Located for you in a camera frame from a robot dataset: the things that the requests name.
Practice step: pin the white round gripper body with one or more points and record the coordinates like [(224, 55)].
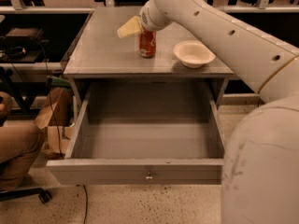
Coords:
[(148, 20)]

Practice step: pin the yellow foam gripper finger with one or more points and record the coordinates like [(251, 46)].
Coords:
[(132, 27)]

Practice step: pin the orange soda can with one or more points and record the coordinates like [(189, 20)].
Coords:
[(147, 44)]

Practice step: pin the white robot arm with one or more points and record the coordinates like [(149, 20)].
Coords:
[(260, 173)]

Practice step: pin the open grey top drawer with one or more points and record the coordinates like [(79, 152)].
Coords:
[(122, 151)]

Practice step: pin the metal drawer knob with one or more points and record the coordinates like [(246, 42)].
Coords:
[(148, 176)]

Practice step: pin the grey cabinet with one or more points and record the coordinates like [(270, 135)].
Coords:
[(112, 81)]

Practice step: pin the white paper bowl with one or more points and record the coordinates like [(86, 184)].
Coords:
[(193, 54)]

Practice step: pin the dark box on shelf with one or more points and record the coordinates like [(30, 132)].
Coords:
[(25, 33)]

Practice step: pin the brown cardboard box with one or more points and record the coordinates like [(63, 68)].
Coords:
[(54, 118)]

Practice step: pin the black headphones on shelf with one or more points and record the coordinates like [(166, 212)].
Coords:
[(14, 53)]

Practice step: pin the person's leg in tan trousers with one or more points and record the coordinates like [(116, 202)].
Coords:
[(19, 147)]

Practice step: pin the black office chair base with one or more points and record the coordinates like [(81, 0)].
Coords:
[(43, 194)]

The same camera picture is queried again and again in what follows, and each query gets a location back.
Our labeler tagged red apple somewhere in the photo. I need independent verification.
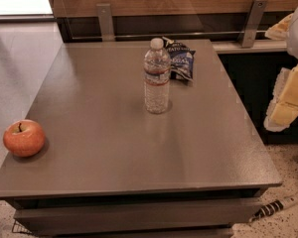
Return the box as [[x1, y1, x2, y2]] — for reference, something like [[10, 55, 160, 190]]
[[3, 119, 46, 158]]

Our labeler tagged grey cabinet with drawers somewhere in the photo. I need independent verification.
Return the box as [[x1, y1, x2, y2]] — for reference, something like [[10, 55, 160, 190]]
[[0, 40, 281, 238]]

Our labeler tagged right metal wall bracket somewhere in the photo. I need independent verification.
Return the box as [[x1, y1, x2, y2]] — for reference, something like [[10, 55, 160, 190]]
[[239, 0, 268, 48]]

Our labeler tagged left metal wall bracket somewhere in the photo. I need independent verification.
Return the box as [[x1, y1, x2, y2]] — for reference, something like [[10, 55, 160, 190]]
[[96, 3, 115, 42]]

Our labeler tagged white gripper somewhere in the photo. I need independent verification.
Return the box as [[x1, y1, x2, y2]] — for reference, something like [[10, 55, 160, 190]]
[[263, 7, 298, 132]]

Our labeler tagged blue chip bag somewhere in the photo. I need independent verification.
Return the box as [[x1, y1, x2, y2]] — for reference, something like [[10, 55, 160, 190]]
[[163, 37, 195, 81]]

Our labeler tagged metal wall bracket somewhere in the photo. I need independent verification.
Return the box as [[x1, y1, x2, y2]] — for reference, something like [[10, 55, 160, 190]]
[[239, 0, 268, 48], [96, 3, 115, 42]]

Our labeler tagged striped black white floor object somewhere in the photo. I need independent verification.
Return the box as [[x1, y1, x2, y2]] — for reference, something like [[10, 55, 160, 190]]
[[249, 196, 298, 222]]

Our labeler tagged clear plastic water bottle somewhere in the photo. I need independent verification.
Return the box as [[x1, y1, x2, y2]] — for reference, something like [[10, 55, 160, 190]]
[[144, 38, 171, 114]]

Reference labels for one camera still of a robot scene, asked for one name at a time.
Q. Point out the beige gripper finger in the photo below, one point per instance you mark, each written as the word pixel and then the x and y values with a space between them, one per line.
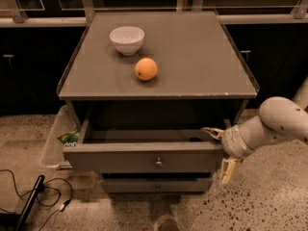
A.
pixel 215 133
pixel 228 168

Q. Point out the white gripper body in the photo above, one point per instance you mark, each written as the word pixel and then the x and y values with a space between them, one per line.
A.
pixel 231 141

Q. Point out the grey top drawer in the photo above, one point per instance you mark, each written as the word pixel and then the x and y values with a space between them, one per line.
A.
pixel 144 148

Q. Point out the grey drawer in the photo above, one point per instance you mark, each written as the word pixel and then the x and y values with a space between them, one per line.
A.
pixel 168 185
pixel 144 148

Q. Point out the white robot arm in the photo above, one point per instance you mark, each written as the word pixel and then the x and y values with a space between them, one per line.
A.
pixel 279 119

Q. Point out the grey drawer cabinet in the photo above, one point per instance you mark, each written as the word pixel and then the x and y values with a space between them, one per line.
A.
pixel 201 80

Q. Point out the grey bottom drawer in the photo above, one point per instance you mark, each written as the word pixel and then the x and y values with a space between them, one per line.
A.
pixel 168 185

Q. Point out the orange fruit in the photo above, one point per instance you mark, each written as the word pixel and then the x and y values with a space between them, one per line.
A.
pixel 146 69

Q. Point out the white ceramic bowl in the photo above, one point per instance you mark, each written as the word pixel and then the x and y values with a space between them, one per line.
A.
pixel 127 40

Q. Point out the green snack bag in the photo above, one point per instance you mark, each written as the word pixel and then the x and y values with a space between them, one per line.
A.
pixel 69 139

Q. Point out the clear plastic bin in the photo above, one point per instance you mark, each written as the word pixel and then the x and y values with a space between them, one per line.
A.
pixel 52 155

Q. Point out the black bar on floor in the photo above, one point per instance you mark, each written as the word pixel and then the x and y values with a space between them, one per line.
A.
pixel 29 203

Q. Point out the metal railing frame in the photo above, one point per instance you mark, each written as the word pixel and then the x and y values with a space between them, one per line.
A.
pixel 52 13

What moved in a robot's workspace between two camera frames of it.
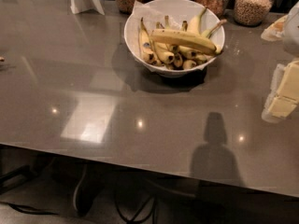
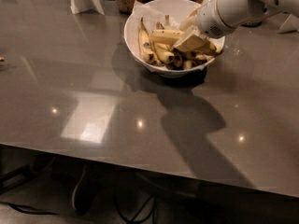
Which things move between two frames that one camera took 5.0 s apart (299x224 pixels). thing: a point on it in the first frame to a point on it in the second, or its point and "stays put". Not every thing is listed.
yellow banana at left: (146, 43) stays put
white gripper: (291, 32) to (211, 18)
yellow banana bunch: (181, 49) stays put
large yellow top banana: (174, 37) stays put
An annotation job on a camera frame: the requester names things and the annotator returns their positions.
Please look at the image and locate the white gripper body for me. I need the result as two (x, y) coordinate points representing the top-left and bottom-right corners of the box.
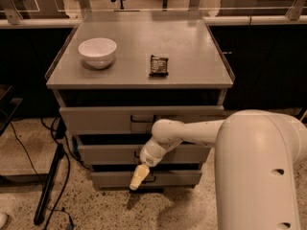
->
(140, 141), (164, 167)

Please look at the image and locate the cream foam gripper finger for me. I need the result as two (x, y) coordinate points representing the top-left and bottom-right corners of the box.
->
(130, 164), (150, 191)

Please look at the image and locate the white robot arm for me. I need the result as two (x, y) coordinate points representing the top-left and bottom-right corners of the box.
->
(130, 110), (307, 230)

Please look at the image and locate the grey top drawer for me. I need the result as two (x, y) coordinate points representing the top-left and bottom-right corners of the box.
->
(59, 105), (224, 135)

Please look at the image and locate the grey drawer cabinet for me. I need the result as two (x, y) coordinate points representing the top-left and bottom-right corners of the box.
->
(47, 11), (233, 177)

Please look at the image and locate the dark snack packet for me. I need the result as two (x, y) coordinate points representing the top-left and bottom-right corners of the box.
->
(149, 55), (168, 77)

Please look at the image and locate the black power strip bar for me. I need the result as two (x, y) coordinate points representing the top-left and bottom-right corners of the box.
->
(34, 144), (63, 225)

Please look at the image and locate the white ceramic bowl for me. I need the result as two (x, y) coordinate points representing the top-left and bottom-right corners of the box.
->
(78, 37), (117, 69)

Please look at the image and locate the black side table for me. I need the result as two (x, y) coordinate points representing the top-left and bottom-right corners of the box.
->
(0, 84), (23, 136)

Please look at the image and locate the black floor cable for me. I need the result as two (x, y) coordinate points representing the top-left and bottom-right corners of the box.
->
(9, 116), (90, 230)

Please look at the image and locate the white rail ledge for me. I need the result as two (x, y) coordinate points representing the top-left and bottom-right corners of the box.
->
(0, 15), (307, 29)

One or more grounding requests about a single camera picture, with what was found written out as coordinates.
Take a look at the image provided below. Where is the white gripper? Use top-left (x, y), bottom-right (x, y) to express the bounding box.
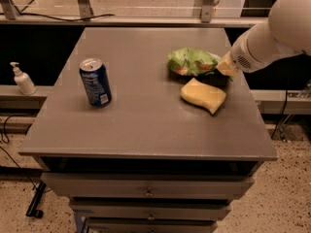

*****

## WHAT THE TASK REQUIRES
Repeat the listing word for word, omitting the pictures.

## ANSWER BELOW
Located for you in a camera frame from a robot dataset: the things that the requests name.
Practice step: pin the white round gripper body with one or more points and record the coordinates like [(224, 55)].
Coords:
[(148, 20)]

Practice step: pin the yellow foam gripper finger with one or more points and record the coordinates like [(251, 46)].
Coords:
[(132, 27)]

Practice step: pin the orange soda can with one or more points and record the coordinates like [(189, 20)].
Coords:
[(147, 44)]

Practice step: pin the white robot arm with one or more points and record the coordinates like [(149, 20)].
Coords:
[(260, 173)]

Practice step: pin the open grey top drawer with one or more points and record the coordinates like [(79, 152)].
Coords:
[(122, 151)]

Practice step: pin the metal drawer knob with one or more points and record the coordinates like [(246, 42)].
Coords:
[(148, 176)]

Practice step: pin the grey cabinet with one or more points and record the coordinates like [(270, 135)].
Coords:
[(112, 81)]

Practice step: pin the white paper bowl with one or more points and record the coordinates like [(86, 184)].
Coords:
[(193, 54)]

Practice step: pin the dark box on shelf with one or more points and record the coordinates like [(30, 132)].
Coords:
[(25, 33)]

Practice step: pin the brown cardboard box with one or more points and record the coordinates like [(63, 68)].
Coords:
[(54, 118)]

Practice step: pin the black headphones on shelf with one or more points and record the coordinates like [(166, 212)].
Coords:
[(14, 53)]

Practice step: pin the person's leg in tan trousers with one or more points and record the coordinates like [(116, 202)].
Coords:
[(19, 147)]

Practice step: pin the black office chair base with one or more points and record the coordinates like [(81, 0)].
Coords:
[(43, 194)]

The same camera picture is queried again and again in what follows, and each query gets a location back.
Our labeler tagged red apple somewhere in the photo. I need independent verification.
Return the box as [[x1, y1, x2, y2]] — for reference, something like [[10, 55, 160, 190]]
[[3, 119, 46, 158]]

Our labeler tagged grey cabinet with drawers somewhere in the photo. I need independent verification.
Return the box as [[x1, y1, x2, y2]] — for reference, something like [[10, 55, 160, 190]]
[[0, 40, 281, 238]]

Our labeler tagged right metal wall bracket somewhere in the photo. I need independent verification.
Return the box as [[x1, y1, x2, y2]] — for reference, something like [[10, 55, 160, 190]]
[[239, 0, 268, 48]]

Our labeler tagged left metal wall bracket somewhere in the photo. I need independent verification.
Return the box as [[x1, y1, x2, y2]] — for reference, something like [[10, 55, 160, 190]]
[[96, 3, 115, 42]]

Our labeler tagged white gripper somewhere in the photo. I need independent verification.
Return the box as [[x1, y1, x2, y2]] — for reference, something like [[10, 55, 160, 190]]
[[263, 7, 298, 132]]

Our labeler tagged blue chip bag somewhere in the photo. I need independent verification.
Return the box as [[x1, y1, x2, y2]] — for reference, something like [[10, 55, 160, 190]]
[[163, 37, 195, 81]]

Our labeler tagged metal wall bracket somewhere in the photo. I need independent verification.
Return the box as [[x1, y1, x2, y2]] — for reference, something like [[10, 55, 160, 190]]
[[239, 0, 268, 48], [96, 3, 115, 42]]

Our labeler tagged striped black white floor object somewhere in the photo. I need independent verification.
Return the box as [[x1, y1, x2, y2]] — for reference, something like [[10, 55, 160, 190]]
[[249, 196, 298, 222]]

Our labeler tagged clear plastic water bottle somewhere in the photo. I need independent verification.
Return the box as [[x1, y1, x2, y2]] — for reference, something like [[10, 55, 160, 190]]
[[144, 38, 171, 114]]

Reference labels for one camera still of a robot scene, asked for one name at a time.
Q. Point out the beige gripper finger in the photo below, one point per instance you mark, each written as the word pixel and then the x and y values with a space between them, one per line.
A.
pixel 215 133
pixel 228 168

Q. Point out the white gripper body in the photo above, one point per instance you mark, each written as the word pixel and then the x and y values with a space between them, one per line.
A.
pixel 231 141

Q. Point out the grey top drawer in the photo above, one point per instance you mark, each written as the word pixel and then the x and y values with a space between them, one per line.
A.
pixel 144 148

Q. Point out the grey drawer in the photo above, one point per instance you mark, each written as the word pixel and then the x and y values with a space between them, one per line.
A.
pixel 168 185
pixel 144 148

Q. Point out the white robot arm in the photo above, one point per instance you mark, each written as the word pixel and then the x and y values with a space between them, one per line.
A.
pixel 279 119

Q. Point out the grey drawer cabinet in the photo above, one point per instance you mark, each written as the word pixel and then the x and y values with a space between them, one per line.
A.
pixel 201 80

Q. Point out the grey bottom drawer in the photo above, one point per instance you mark, each written as the word pixel and then the x and y values with a space between them, one per line.
A.
pixel 168 185

Q. Point out the orange fruit in the photo above, one point per instance you mark, each written as the word pixel and then the x and y values with a space between them, one per line.
A.
pixel 146 69

Q. Point out the white ceramic bowl in the photo above, one point per instance you mark, each written as the word pixel and then the x and y values with a space between them, one per line.
A.
pixel 127 40

Q. Point out the green snack bag in the photo above, one point per instance you mark, each written as the word pixel and then the x and y values with a space between them, one per line.
A.
pixel 69 139

Q. Point out the clear plastic bin in the photo above, one point per instance you mark, each written as the word pixel and then the x and y values with a space between them, one per line.
A.
pixel 52 155

Q. Point out the black bar on floor in the photo above, one point per instance you mark, each written as the word pixel and then the x and y values with a space between them, one per line.
A.
pixel 29 203

Q. Point out the metal railing frame in the photo above, one point per instance you mark, each written as the word pixel and then the x and y values with a space between them, one per line.
A.
pixel 52 13

What moved in a robot's workspace between two camera frames of it.
Which things move between two frames that one camera took 5.0 s apart (299x224 pixels). thing: a point on it in the first frame to a point on it in the second, or its point and "stays put". Not every thing is listed.
yellow banana at left: (146, 43) stays put
white gripper: (291, 32) to (211, 18)
yellow banana bunch: (181, 49) stays put
large yellow top banana: (174, 37) stays put
An annotation job on a camera frame: the requester names things and the annotator returns their positions.
Please look at the image and locate the white gripper body for me. I need the result as two (x, y) coordinate points representing the top-left and bottom-right corners of the box.
->
(140, 141), (164, 167)

Please look at the image and locate the cream foam gripper finger for me. I need the result as two (x, y) coordinate points representing the top-left and bottom-right corners of the box.
->
(130, 164), (150, 191)

Please look at the image and locate the white robot arm for me. I need the result as two (x, y) coordinate points representing the top-left and bottom-right corners of the box.
->
(130, 110), (307, 230)

Please look at the image and locate the grey top drawer for me. I need the result as two (x, y) coordinate points representing the top-left and bottom-right corners of the box.
->
(59, 105), (224, 135)

Please look at the image and locate the grey drawer cabinet for me. I need the result as two (x, y) coordinate points representing the top-left and bottom-right corners of the box.
->
(47, 11), (233, 177)

Please look at the image and locate the dark snack packet for me. I need the result as two (x, y) coordinate points representing the top-left and bottom-right corners of the box.
->
(149, 55), (168, 77)

Please look at the image and locate the black power strip bar for me. I need the result as two (x, y) coordinate points representing the top-left and bottom-right corners of the box.
->
(34, 144), (63, 225)

Please look at the image and locate the white ceramic bowl for me. I need the result as two (x, y) coordinate points representing the top-left and bottom-right corners of the box.
->
(78, 37), (117, 69)

Please look at the image and locate the black side table for me. I need the result as two (x, y) coordinate points representing the top-left and bottom-right corners of the box.
->
(0, 84), (23, 136)

Please look at the image and locate the black floor cable for me. I need the result as two (x, y) coordinate points representing the top-left and bottom-right corners of the box.
->
(9, 116), (90, 230)

Please look at the image and locate the white rail ledge for me. I need the result as two (x, y) coordinate points representing the top-left and bottom-right corners of the box.
->
(0, 15), (307, 29)

One or more grounding requests about a single camera picture, with what was found written out as coordinates.
Take a look at the image provided below. Where is the white gripper? Use top-left (x, y), bottom-right (x, y) to express the bounding box.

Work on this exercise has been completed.